* _WORK REQUIRED_
All lines before the one containing "(214, 32) to (114, 250): 0.34", plus that line itself, are to be printed exactly as they appear below.

Start of DATA IN THIS EXERCISE

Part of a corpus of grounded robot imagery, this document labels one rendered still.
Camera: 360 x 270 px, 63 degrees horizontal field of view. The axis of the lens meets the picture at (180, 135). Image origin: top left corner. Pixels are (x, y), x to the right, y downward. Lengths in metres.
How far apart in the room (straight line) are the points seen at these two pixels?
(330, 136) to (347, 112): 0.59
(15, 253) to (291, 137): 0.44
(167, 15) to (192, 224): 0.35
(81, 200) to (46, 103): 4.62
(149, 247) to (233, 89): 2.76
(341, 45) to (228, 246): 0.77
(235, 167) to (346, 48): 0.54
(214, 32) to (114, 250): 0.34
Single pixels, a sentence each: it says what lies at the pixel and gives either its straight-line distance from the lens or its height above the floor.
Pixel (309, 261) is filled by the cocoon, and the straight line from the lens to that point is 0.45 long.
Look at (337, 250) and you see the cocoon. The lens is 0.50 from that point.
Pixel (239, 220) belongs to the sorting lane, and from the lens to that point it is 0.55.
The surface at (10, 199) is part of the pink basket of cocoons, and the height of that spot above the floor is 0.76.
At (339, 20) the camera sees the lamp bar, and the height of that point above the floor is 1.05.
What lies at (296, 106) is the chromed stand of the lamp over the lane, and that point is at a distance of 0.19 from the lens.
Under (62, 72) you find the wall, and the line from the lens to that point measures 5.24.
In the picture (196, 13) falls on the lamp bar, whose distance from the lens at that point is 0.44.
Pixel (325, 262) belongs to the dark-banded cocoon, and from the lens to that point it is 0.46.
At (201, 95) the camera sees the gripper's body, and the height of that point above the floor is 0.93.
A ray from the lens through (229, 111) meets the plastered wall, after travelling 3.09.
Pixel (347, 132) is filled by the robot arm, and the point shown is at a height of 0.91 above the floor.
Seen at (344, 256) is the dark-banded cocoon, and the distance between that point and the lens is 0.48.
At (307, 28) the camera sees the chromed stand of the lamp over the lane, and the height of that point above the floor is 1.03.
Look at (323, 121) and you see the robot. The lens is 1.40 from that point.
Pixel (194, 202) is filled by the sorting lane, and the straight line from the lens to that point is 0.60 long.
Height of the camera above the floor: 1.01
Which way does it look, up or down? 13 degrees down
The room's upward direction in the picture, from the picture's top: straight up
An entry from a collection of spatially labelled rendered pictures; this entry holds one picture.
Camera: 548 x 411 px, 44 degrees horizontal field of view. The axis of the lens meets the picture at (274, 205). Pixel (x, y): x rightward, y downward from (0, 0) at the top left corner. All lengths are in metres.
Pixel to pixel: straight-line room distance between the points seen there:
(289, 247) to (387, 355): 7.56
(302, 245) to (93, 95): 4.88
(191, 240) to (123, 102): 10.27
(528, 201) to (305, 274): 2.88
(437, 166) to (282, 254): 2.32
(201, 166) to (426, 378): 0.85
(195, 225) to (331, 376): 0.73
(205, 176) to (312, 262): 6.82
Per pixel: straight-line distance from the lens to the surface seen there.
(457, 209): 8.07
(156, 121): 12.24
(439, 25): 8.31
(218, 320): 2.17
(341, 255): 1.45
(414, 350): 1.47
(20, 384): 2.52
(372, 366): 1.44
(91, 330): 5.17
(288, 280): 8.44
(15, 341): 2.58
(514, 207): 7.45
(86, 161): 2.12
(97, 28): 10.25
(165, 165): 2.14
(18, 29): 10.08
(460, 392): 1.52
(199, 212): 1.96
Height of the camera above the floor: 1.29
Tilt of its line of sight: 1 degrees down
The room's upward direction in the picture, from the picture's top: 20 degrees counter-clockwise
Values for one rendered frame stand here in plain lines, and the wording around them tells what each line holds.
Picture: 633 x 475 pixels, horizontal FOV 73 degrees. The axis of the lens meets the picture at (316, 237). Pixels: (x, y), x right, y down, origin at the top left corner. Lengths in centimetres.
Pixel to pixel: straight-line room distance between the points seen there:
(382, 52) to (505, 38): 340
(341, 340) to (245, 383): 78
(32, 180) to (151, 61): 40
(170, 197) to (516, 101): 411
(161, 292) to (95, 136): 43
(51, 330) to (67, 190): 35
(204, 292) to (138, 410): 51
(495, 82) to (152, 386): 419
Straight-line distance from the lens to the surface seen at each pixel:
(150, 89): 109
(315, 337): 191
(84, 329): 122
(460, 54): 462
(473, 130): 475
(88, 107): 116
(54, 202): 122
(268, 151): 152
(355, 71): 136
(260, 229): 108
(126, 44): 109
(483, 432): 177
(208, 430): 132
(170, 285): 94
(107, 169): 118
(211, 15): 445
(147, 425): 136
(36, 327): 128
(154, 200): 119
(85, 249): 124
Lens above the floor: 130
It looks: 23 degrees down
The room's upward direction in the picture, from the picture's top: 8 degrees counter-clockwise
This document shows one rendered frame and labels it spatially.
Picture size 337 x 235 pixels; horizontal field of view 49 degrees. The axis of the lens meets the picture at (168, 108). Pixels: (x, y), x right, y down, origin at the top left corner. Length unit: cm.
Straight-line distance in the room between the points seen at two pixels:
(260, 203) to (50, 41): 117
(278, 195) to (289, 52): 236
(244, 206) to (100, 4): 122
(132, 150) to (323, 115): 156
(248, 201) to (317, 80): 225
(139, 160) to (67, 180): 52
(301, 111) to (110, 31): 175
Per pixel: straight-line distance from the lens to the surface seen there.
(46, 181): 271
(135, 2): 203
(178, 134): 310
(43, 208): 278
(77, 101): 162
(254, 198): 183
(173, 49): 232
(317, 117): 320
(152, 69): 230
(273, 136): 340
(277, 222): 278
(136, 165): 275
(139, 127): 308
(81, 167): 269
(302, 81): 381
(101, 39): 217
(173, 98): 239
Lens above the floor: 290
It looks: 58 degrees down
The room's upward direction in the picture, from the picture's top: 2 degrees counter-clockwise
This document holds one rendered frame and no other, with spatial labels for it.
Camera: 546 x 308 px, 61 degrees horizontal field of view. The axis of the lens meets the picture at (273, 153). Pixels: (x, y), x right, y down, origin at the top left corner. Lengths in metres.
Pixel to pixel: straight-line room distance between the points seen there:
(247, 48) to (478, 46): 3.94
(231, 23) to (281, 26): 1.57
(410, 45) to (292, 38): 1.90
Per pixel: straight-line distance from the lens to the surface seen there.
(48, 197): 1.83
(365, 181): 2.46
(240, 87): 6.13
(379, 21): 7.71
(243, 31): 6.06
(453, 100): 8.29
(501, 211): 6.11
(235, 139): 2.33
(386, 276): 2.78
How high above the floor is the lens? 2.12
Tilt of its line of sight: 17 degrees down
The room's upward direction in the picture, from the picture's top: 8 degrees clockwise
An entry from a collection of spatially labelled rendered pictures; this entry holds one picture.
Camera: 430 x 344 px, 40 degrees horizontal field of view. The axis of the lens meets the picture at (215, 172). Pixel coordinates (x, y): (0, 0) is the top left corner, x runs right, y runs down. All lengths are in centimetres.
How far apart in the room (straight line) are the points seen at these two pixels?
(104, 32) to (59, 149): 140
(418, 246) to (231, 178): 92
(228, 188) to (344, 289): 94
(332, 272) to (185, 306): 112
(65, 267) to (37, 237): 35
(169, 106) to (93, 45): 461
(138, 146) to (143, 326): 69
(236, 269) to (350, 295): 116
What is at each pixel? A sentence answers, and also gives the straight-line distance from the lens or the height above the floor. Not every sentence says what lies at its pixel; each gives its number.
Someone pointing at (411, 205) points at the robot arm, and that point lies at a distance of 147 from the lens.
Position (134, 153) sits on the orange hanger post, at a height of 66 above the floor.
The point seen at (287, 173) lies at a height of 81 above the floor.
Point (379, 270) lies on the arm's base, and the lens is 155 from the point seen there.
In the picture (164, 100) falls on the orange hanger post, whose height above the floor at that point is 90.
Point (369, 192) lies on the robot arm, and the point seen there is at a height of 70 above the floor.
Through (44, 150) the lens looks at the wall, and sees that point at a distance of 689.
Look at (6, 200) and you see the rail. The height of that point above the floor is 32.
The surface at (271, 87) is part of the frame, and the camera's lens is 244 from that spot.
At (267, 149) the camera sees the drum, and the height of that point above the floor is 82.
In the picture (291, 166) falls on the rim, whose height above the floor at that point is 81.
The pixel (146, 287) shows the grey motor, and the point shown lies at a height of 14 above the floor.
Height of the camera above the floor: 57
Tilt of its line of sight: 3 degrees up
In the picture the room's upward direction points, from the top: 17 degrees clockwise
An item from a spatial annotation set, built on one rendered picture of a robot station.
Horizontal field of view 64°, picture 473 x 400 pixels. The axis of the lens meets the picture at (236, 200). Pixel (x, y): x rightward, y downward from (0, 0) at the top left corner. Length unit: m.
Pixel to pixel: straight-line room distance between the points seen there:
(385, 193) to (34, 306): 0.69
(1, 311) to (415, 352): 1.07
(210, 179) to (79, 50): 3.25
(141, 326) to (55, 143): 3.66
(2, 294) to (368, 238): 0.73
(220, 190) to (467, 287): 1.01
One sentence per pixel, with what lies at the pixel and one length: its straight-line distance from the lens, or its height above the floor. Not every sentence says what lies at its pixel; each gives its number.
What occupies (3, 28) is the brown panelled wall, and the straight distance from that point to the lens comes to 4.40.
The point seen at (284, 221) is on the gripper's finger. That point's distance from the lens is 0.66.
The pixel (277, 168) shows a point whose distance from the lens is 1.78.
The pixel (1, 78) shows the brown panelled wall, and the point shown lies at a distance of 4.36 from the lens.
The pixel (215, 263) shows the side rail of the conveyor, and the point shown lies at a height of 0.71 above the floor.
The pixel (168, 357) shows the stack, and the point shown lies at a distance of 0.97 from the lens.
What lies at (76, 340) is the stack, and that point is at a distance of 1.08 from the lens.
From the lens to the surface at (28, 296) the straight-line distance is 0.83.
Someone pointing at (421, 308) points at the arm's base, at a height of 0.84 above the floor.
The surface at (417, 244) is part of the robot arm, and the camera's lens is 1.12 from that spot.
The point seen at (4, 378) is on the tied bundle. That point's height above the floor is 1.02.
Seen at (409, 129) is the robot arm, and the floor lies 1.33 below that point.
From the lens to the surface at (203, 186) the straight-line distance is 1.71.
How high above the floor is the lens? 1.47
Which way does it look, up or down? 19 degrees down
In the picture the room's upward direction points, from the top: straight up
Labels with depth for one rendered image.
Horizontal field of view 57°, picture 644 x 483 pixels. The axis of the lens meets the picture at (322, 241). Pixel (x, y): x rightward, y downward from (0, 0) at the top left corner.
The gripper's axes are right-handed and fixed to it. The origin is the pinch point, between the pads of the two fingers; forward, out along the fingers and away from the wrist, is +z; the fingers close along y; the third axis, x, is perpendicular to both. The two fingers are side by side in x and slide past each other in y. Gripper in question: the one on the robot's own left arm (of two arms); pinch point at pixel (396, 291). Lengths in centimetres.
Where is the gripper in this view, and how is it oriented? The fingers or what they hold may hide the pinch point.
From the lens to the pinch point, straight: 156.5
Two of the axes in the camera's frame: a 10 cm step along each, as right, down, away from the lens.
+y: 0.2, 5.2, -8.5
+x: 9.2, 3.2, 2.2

End of DATA IN THIS EXERCISE

* _SOLVED PROBLEM_
Part of a corpus of grounded robot imagery, this document labels one rendered still.
Camera: 360 x 270 px, 63 degrees horizontal field of view. The axis of the lens meets the picture at (180, 135). Image origin: top left corner. Pixels are (x, y), x to the right, y downward. Lengths in metres.
How far apart in the room (straight line) are the points seen at these two pixels?
(330, 136) to (347, 112): 0.59
(15, 253) to (291, 137): 0.44
(167, 15) to (192, 224): 0.35
(81, 200) to (46, 103): 4.62
(149, 247) to (233, 89): 2.76
(341, 45) to (228, 246): 0.77
(235, 167) to (346, 48): 0.54
(214, 32) to (114, 250): 0.34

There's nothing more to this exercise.